She selected eight elementary school English teachers and tried to deeply understand their beliefs and practices about pronunciation instruction. The results showed no significant differences between teachers’ beliefs and practices. Participants’ beliefs corresponded with their classroom practices in issues like role of pronunciation, ways of pronunciation instruction and teachers’ role. Inceçay’s (2011) study also

documented a case whose English teaching beliefs were in great consistency with teaching practices. Describing ideal English learners as risk-taking and active in his stated beliefs, the participating teacher encouraged students to hold such attitude in his class. Students in this teacher’s class were witnessed to be risk-takers who were active in learning and were also able to maintain classroom order at the same time.

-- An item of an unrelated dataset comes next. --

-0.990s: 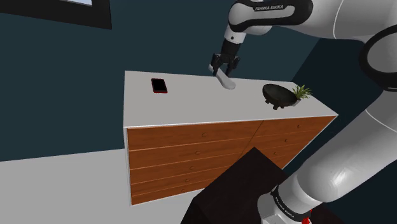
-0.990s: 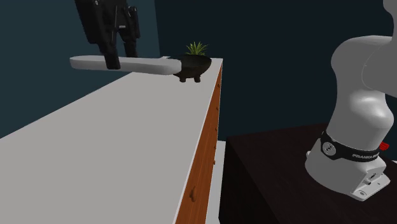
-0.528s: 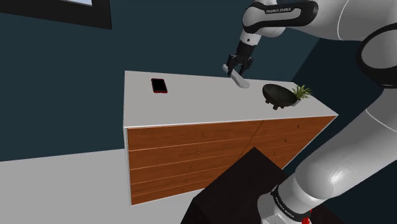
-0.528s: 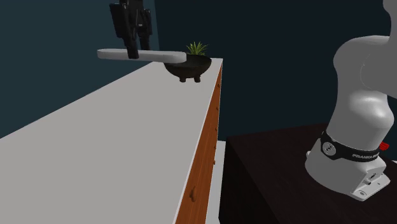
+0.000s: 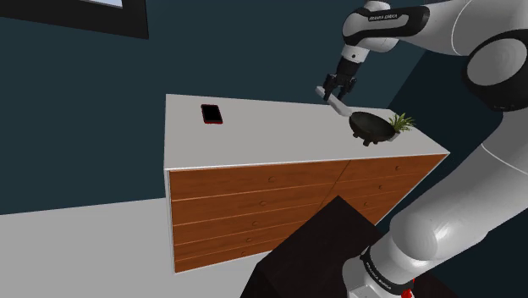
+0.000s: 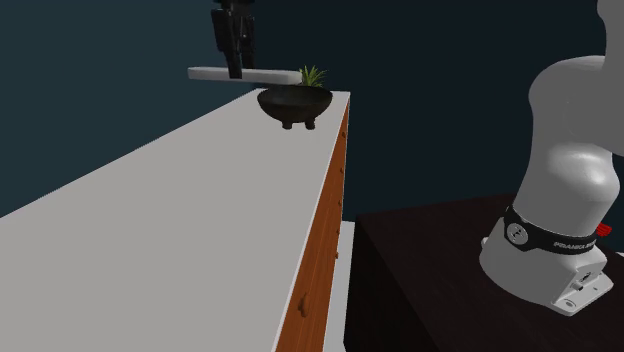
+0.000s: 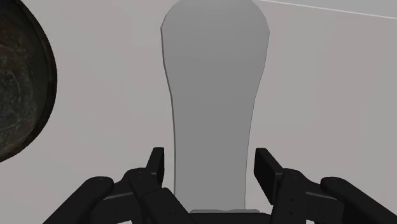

2.1.3.2 Tensions between beliefs and practices

Except for the consistency documented in previous literature, a considerable amount of research has discovered differences between beliefs and practices (Borg, 2003; Farrell & Bennis, 2013; Feryok, 2008; Inceçay, 2011; Pearson, 1985).

Freeman (1993) terms these differences ‘tensions’, which he defines as “divergences among different forces or elements in the teachers’ understanding of the school context, the subject matter, or the students” (p.488). Lee (2009) analyzed language teachers’ tensions about written feedback in Hong Kong. She reviewed teachers’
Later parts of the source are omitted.